Y es que David Bowie, desde sus incursiones juveniles de grupos de rock británicos, post-beatles y post-rollings, ha transitado por múltiples parcelas sonoras, desde el Mod, a un After-Punk matizado o un Funk rosa, para recorrer el Glam-Rock, el Hard-Rock, el Blue Eyed Soul, el Jungle y hasta pinceladas del Music Hall. Trazando un recorrido, como decía en sus propias palabras en 1999, “del Rock subversivo al Pop como información“.
En suma, todo lo musicable posible, ha salido de su cabeza y de sus manos, en un formidable ejercicio de experimentación, que sólo tiene el antecedente próximo anterior de The Beatles y en parte de The Rollings Stones. Aunque la diversidad de intereses y la complejidad del mercado musical, permitiera cierto agotamiento de vías hacia 1999 o cierta repetición de esquemas, una vez inspeccionadas tantas vias y caminos.
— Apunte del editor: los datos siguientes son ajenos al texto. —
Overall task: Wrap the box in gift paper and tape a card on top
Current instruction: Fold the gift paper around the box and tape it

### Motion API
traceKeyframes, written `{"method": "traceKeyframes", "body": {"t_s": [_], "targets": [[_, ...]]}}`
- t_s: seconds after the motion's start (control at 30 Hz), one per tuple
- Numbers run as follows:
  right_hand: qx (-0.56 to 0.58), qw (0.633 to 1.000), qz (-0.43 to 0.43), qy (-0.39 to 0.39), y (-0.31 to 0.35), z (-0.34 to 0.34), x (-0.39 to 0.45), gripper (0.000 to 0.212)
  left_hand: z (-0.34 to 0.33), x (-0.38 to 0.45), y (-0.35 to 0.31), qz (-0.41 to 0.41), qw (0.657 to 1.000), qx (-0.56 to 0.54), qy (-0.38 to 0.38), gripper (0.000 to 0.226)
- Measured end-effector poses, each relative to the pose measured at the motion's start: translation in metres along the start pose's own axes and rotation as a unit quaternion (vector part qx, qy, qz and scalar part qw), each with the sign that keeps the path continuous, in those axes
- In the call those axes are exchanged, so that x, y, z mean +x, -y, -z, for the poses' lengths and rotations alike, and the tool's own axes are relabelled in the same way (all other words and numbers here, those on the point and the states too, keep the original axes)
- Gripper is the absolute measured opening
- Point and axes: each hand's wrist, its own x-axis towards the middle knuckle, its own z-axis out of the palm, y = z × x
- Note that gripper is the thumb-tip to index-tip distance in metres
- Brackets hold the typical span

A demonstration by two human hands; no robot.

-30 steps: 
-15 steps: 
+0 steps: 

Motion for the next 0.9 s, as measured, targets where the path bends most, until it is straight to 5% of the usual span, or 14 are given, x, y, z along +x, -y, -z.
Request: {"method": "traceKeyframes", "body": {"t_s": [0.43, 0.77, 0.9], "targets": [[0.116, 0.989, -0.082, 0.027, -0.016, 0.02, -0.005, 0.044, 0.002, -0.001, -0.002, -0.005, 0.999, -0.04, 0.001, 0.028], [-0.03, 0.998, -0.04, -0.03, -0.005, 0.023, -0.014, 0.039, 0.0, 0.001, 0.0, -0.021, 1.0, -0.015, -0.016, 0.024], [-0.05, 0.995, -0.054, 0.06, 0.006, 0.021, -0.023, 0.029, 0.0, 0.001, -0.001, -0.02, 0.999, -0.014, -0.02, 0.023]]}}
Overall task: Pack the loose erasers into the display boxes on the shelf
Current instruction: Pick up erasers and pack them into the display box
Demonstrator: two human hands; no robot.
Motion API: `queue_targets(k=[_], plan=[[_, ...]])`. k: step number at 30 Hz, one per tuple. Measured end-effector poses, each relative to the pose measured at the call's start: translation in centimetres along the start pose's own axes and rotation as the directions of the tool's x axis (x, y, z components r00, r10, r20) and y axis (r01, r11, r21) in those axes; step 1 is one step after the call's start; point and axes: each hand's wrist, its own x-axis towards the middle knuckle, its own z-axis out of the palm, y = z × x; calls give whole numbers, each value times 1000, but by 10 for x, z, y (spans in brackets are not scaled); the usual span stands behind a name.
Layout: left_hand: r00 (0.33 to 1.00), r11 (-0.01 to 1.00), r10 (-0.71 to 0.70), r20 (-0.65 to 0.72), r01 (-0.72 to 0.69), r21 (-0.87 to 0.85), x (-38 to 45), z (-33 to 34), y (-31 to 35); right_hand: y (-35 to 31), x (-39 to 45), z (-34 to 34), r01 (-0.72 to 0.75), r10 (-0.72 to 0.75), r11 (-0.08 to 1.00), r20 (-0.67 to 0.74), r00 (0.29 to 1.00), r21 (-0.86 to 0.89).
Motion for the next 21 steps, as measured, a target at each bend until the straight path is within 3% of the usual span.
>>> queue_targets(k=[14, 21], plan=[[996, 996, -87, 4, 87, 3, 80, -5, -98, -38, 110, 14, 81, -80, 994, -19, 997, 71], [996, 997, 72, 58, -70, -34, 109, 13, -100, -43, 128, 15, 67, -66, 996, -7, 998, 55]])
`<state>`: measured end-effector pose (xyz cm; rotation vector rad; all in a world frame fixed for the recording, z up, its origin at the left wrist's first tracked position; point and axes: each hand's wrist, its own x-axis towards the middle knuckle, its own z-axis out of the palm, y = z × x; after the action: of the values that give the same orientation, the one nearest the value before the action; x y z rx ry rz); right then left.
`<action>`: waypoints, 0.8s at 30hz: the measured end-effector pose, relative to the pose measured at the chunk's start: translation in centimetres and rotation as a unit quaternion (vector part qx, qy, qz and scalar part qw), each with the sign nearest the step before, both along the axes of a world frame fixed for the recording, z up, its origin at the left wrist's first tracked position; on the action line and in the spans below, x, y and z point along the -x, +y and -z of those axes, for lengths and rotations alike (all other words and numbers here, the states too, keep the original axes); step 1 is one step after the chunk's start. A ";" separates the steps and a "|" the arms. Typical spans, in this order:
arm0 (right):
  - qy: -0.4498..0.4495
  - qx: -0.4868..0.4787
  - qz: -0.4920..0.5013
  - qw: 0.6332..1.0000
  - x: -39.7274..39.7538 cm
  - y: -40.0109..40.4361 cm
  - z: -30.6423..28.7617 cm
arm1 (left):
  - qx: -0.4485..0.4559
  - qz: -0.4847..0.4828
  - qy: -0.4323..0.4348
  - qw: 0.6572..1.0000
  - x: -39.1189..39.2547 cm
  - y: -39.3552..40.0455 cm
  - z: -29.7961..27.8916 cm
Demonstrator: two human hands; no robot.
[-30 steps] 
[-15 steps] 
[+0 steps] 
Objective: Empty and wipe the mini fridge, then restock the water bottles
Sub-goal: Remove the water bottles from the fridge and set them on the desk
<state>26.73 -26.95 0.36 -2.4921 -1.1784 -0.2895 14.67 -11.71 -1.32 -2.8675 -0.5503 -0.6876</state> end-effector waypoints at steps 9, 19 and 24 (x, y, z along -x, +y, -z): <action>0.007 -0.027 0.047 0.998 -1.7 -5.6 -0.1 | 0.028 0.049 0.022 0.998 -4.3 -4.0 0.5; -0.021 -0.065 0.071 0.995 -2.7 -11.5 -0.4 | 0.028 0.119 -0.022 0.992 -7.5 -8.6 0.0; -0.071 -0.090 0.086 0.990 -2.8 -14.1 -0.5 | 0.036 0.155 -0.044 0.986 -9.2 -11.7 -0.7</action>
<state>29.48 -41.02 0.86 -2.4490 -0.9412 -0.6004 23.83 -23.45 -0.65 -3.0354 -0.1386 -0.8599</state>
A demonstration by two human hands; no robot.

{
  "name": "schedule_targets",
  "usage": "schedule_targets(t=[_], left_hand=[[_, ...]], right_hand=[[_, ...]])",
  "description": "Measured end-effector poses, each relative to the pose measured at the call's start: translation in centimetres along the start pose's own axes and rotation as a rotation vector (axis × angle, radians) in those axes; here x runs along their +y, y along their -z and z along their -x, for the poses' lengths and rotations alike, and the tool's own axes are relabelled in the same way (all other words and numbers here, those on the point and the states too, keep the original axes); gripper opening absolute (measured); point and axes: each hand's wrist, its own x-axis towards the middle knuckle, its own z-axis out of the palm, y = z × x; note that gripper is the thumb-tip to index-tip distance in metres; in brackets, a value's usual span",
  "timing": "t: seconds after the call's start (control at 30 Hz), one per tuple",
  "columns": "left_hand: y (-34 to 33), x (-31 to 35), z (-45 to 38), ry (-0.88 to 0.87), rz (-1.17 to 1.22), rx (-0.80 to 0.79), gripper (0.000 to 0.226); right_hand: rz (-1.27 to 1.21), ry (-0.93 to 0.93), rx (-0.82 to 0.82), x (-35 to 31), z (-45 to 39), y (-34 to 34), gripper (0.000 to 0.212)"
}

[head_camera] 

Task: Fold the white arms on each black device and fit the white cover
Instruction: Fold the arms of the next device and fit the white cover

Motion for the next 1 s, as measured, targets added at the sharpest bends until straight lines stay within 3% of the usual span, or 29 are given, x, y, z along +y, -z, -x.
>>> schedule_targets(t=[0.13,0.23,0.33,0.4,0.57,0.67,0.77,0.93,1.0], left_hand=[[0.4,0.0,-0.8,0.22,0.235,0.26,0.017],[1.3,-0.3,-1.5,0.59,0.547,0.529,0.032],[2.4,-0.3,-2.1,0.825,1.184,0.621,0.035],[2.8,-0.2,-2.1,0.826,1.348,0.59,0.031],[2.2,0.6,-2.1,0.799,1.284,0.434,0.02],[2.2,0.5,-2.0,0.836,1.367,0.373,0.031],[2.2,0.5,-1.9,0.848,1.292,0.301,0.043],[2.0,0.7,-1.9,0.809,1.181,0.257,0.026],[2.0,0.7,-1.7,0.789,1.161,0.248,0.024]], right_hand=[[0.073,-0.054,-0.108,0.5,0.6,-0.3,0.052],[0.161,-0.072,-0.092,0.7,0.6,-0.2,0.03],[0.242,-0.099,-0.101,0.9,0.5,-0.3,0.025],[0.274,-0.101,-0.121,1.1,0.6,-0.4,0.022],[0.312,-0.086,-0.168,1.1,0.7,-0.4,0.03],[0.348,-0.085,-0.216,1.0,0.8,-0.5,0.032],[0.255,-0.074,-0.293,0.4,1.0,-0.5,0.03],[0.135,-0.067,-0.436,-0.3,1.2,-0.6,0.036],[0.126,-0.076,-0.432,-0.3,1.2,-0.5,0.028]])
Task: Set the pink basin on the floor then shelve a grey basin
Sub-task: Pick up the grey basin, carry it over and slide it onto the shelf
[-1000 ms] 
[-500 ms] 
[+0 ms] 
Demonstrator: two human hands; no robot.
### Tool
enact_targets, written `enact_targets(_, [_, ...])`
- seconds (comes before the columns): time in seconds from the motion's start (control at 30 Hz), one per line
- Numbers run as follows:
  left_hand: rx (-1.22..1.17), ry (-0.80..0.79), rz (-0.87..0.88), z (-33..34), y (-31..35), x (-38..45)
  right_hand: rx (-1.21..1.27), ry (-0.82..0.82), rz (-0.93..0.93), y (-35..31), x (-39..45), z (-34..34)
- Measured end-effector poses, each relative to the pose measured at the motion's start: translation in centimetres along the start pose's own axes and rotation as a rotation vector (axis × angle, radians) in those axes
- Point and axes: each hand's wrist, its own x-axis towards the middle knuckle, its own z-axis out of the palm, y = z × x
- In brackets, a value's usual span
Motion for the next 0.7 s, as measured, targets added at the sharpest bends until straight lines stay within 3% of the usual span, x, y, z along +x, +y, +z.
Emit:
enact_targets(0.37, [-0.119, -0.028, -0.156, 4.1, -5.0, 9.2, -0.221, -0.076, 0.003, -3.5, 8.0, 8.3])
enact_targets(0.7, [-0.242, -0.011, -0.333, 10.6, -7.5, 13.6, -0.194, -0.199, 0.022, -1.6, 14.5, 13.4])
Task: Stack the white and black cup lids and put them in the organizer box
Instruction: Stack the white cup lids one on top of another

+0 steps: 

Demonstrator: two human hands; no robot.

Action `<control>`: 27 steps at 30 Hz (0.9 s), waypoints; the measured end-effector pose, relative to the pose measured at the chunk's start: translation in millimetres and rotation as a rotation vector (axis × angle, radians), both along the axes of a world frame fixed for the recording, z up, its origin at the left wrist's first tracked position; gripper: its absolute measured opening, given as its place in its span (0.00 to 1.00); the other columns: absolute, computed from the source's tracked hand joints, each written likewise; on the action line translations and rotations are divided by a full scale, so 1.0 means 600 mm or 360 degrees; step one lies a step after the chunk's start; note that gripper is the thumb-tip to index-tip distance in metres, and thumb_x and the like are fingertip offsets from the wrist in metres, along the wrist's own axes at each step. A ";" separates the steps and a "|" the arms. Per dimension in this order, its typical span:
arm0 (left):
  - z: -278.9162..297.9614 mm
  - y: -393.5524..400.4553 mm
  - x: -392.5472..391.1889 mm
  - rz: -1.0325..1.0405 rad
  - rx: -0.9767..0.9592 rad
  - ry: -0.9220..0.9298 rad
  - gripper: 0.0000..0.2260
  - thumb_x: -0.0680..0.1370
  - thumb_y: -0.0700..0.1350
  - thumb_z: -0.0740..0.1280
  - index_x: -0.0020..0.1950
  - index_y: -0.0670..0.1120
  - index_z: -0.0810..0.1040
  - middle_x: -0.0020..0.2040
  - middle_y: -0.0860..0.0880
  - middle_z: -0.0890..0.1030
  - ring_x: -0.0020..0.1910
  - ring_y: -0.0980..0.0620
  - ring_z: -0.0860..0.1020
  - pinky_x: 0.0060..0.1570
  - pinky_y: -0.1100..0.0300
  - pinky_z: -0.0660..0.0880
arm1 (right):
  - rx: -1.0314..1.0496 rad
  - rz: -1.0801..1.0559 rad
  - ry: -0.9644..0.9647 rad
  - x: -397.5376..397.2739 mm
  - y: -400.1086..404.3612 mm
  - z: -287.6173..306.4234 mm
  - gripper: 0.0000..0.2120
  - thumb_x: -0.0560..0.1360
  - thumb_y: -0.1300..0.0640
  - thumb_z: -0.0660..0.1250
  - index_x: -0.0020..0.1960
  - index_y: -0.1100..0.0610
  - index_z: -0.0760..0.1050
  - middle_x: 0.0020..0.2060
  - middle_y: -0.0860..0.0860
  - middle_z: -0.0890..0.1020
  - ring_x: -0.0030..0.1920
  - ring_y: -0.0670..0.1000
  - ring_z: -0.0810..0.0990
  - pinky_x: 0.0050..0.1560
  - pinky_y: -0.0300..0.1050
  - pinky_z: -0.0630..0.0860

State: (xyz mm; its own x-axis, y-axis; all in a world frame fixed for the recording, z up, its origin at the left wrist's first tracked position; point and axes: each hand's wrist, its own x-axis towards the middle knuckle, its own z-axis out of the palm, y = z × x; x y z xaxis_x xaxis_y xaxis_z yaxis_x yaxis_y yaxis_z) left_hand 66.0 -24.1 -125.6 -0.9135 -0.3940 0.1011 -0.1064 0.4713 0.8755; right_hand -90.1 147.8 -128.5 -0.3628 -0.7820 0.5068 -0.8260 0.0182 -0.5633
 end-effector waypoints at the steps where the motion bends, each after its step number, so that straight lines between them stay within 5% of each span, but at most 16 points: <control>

Por lo que se señala ya, por críticos musicales, que en esas fechas de final de siglo, Bowie “hablaba con más entusiasmo del arte contemporáneo que de la música“. O, incluso. le interesaba más el mundo del cine. Y es que Bowie sigue pesando tanto en sus canciones como en sus figuraciones e imágenes.
Donde aún hoy, una revisión del trabajo de Nicolas Roeg ‘El hombre que cayó a la tierra (1976), permite intuir anticipaciones pactadas entre ambos, que señalan direcciones venideras que trazarían luego David Linch entre otros, cuyo ‘El hombre elefante’ representaría Bowie en Broadway.
Esa película primeriza, que pude ver tempranamente en Londres en la primavera de 1976, abre para mí la primera vía de los recuerdos bowinianos; que cuenta luego con el episodio sobresaliente de sus años berlineses y su significativa Trilogía de finales de los setenta. Un Berlín dividido aún, donde recuperarse de los excesos americanos, y contemplar cierta rudeza de la vida, lejos de la sofisticación rutilante y del ‘glamour rosa’. Un Berlín, que ya no será el de la ‘Guerra fría’, sino el del ‘Hundimiento del muro’, como muestra de ‘que los tiempos están cambiando‘. Un Berlín que aparecería, como en un espejo recuperado del pasado, en el extraordinario video de Tony Oursler para ‘Where are we now?‘ . Y en donde la muerte pespunteada y presentida, acompaña a alguna ruinas de Postdamer Platz. Como un anticipo de la muerte que nos sobrevolaría en ‘Blackstar‘, lejo ya del ‘Stardust‘ primaveral.